LaLiberté spent most of 2007 creating and introducing her process to existing clients. As a result, her business took a hit because she didn’t have time to chase prospects.

“A lot of the workload fell on me because I didn’t have as big a team,” she recalls. “I remember falling asleep on my laptop at home.”

She knew she had to hire help, even though she wasn’t sure she could cover their salaries. And, at first, she couldn’t. “I had to take a pay cut just so I could pay my staff,” she says.

Once the process was fully implemented, her practice recovered. LaLiberté continues to receive referrals weekly—she got about $10 million in unsolicited assets last year. And clients are so pleased with her service they often hug her.

She’s also been asked to speak on stage at her firm’s annual conference. Following a 2011 presentation, many attendees approached her to get access to the PFAP. So now she spends three weeks a year training others. Last year, she taught six sessions, and this makes up 5% to 10% of her income.

Don’t forget technology

LaLiberté attributes some of her business growth to properly using her CRM.
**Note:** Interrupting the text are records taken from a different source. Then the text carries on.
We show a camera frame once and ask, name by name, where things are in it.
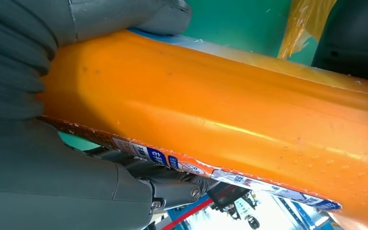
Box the yellow tape sheet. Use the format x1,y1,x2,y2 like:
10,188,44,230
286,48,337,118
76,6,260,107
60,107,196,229
277,0,338,61

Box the red barrier strip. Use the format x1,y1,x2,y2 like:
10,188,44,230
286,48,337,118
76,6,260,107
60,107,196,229
161,198,216,230

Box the white humanoid robot black head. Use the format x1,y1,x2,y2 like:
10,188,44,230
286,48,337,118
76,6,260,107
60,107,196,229
230,196,262,230

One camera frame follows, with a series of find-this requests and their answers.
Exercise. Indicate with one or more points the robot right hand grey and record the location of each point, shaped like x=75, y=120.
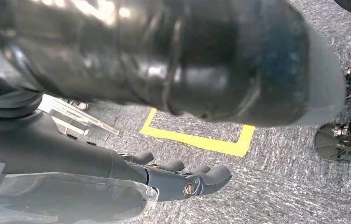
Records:
x=55, y=154

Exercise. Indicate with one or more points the clear acrylic block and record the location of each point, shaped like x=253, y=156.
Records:
x=70, y=119

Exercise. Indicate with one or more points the yellow floor tape marking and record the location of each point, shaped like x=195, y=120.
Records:
x=193, y=140

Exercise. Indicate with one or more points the robot right foot plate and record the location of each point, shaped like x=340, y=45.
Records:
x=326, y=145

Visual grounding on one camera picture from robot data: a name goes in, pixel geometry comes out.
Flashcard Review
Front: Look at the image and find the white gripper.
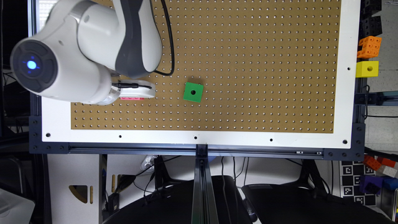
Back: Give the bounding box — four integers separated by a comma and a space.
112, 80, 155, 98

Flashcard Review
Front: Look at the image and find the pink block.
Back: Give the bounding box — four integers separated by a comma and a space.
120, 97, 145, 101

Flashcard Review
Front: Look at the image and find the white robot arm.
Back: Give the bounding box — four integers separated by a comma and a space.
11, 0, 162, 105

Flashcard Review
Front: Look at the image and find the green cube block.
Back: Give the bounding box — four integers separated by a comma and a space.
183, 82, 204, 103

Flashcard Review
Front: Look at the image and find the yellow cube block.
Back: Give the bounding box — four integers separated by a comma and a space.
356, 61, 379, 78

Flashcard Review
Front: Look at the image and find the orange block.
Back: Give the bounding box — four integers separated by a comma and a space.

She says most advisors simply input a client’s name, address and phone number. She ensures the PFAP is tagged electronically to each client file.

Then, there’s contact management. LaLiberté used to call her top clients every six months, which meant that every January and June, she’d print a list with about 40 numbers on it.

“That’s 40 calls I’d have to make in a couple days,” she says, “and that task usually got buried because it seemed overwhelming.”

Now, she staggers the calls. Each file has a reminder when it’s time to call, and they’re spaced out to make it manageable. Top clients receive an account review every four months and a face-to-face every six months.

“I now have maybe 10 to 12 client calls per month—not 40, two times a year,” she says.

Suzanne Sharma is the associate editor of Advisor Group.